■ TASK DESCRIPTION:
Leaving out all pictures, give again each line exactly, from the start of the listing through the line that contains "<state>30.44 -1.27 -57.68".

········

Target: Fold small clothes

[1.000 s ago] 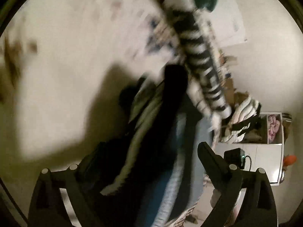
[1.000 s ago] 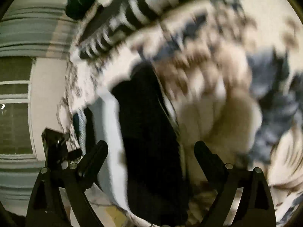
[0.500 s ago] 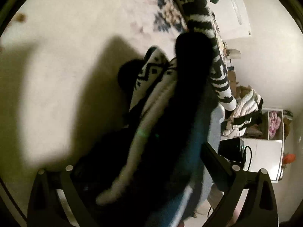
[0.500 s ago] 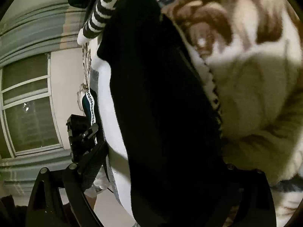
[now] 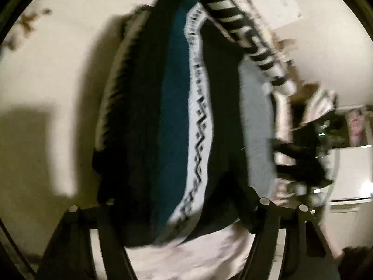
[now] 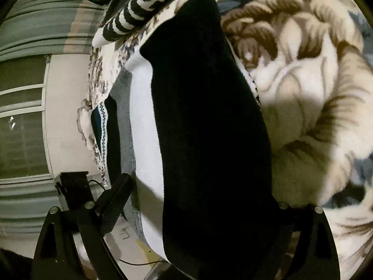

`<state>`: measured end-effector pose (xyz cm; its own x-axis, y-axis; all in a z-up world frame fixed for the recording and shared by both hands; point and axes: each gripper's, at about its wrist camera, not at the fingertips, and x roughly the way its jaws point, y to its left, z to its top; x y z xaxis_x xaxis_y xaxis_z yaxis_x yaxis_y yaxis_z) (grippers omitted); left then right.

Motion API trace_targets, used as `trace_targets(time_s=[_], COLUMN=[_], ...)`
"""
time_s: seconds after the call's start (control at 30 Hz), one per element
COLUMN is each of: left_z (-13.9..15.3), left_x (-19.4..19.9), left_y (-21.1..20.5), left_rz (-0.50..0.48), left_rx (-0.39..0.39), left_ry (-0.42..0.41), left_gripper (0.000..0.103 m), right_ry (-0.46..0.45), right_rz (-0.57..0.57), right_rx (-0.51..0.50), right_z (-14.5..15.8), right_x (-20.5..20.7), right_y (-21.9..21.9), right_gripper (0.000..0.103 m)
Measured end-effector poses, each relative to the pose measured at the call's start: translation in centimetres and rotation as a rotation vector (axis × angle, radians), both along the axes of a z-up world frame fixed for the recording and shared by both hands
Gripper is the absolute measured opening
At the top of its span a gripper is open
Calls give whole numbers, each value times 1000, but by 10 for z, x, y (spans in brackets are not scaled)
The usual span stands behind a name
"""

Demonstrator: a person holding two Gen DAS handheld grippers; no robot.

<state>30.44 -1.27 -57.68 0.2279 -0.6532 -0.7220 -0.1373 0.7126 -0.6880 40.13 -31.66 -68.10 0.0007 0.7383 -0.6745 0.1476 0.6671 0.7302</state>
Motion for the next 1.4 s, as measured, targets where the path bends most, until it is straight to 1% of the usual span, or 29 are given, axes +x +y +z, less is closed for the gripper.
trace_targets(time_s=[0.03,0.07,0.1,0.13,0.17,0.2,0.23,0.3,0.33,0.37,0.4,0.43,0.47,0.5,0.53,0.6,0.67,0.77,0.83,0.9,1.0,1.03,1.07,1.1,1.13,1.17,1.2,1.23,1.4], left_z=[3,8,12,12,5,-10,-23,-50,-59,-59,-51,-42,-31,-18,-13,-10,-22,-41,-47,-48,-47,-46,-43,-40,-37,-34,-30,-27,-9], left_x=[1,0,-1,-2,-2,-1,-1,-6,-8,-9,-9,-9,-8,-5,-2,8,26,47,62,63,63,62,57,55,56,56,58,58,58], left_y=[2,11,18,30,39,50,56,75,81,85,88,89,89,88,85,80,73,57,48,49,52,53,55,54,51,49,47,46,47], left_rz=[28,78,118,170,207,243,248,278,281,269,257,245,221,194,181,154,139,106,73,62,68,68,65,59,56,46,40,40,28], left_rx=[-86,-214,-293,-417,-474,-496,-493,-414,-414,-407,-380,-357,-321,-282,-260,-216,-174,-182,-177,-168,-185,-184,-183,-192,-189,-186,-182,-173,-151], left_ry=[-23,-62,-91,-120,-109,-66,-32,60,100,124,125,114,97,71,54,25,56,71,64,70,70,60,46,22,-8,-21,-31,-38,-70], left_gripper=[63,63,62,59,53,48,48,48,52,53,58,67,74,87,97,98,98,98,102,102,102,102,102,94,64,51,48,47,44], right_ry=[6,10,12,12,13,17,23,40,49,54,51,47,40,23,13,8,16,29,25,33,28,25,24,20,16,11,4,-6,-61], right_rz=[2,5,1,-2,-1,-5,-8,-5,1,8,17,28,37,47,51,52,38,23,23,8,-10,-10,-1,15,28,25,19,10,-33], right_rx=[-16,-13,-2,5,14,20,22,33,32,27,20,10,0,-14,-30,-46,-46,3,30,71,129,143,151,151,134,127,128,127,118], right_z=[-1,-3,-4,-4,-4,-4,-5,-7,-7,-7,-4,-1,2,7,9,8,3,-11,-19,-27,-31,-31,-32,-31,-32,-31,-31,-28,-7], right_x=[0,3,3,4,4,4,3,1,-1,-2,-3,-4,-4,-5,-6,-6,-5,-5,2,7,10,10,10,10,11,12,12,11,2], right_y=[1,2,1,0,-1,-4,-6,-10,-10,-10,-10,-9,-9,-12,-14,-18,-22,-31,-28,-24,-21,-20,-15,-8,-1,4,7,7,-4], right_gripper=[87,81,78,78,77,77,77,77,77,77,77,77,77,77,77,77,78,83,83,85,85,85,82,70,63,51,40,37,30])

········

■ SOLVED EXERCISE:
Target: Fold small clothes

[1.000 s ago] 
[1.000 s ago] 
[0.500 s ago] 
[0.500 s ago] 
[now] 
[now] 

`<state>`: measured end-effector pose (xyz cm; its own x-axis, y-axis; all in a z-up world frame fixed for the recording and shared by both hands; point and axes: each gripper's, at about its wrist camera, not at the fingertips, and x roughly the way its jaws point, y to its left, z to its top; x y z xaxis_x xaxis_y xaxis_z yaxis_x yaxis_y yaxis_z) (grippers omitted); left then right.

Motion API trace_targets, used as `trace_targets(time_s=[_], COLUMN=[_], ...)`
"""
time_s: seconds after the call's start (control at 30 Hz), one per element
COLUMN is each of: left_z (-13.9..15.3), left_x (-19.4..19.9), left_y (-21.1..20.5), left_rz (-0.50..0.48), left_rx (-0.39..0.39), left_ry (-0.42..0.41), left_gripper (0.000..0.103 m), right_ry (-0.46..0.45), right_rz (-0.57..0.57), right_rx (-0.51..0.50), right_z (-14.5..15.8), right_x (-20.5..20.7), right_y (-21.9..21.9), right_gripper (0.000..0.103 m)
Measured end-effector poses, each relative to the pose measured at the call's start: translation in centimetres and rotation as a rotation vector (axis × angle, radians), both along the axes of a z-up world frame fixed for the recording and shared by both hands
Gripper is the absolute measured opening
At the top of its span a gripper is open
Calls give whole numbers, each value times 1000, but by 10 for z, x, y (spans in brackets are not scaled)
The usual span stands behind a name
"""

Demonstrator: a person holding two Gen DAS handheld grippers; no robot.

<state>30.44 -1.27 -57.68 0.2279 -0.6532 -0.7220 -0.1373 0.7126 -0.6880 40.13 -31.66 -68.10 0.0007 0.7383 -0.6745 0.1476 0.6671 0.7302</state>

The generated output is now complete.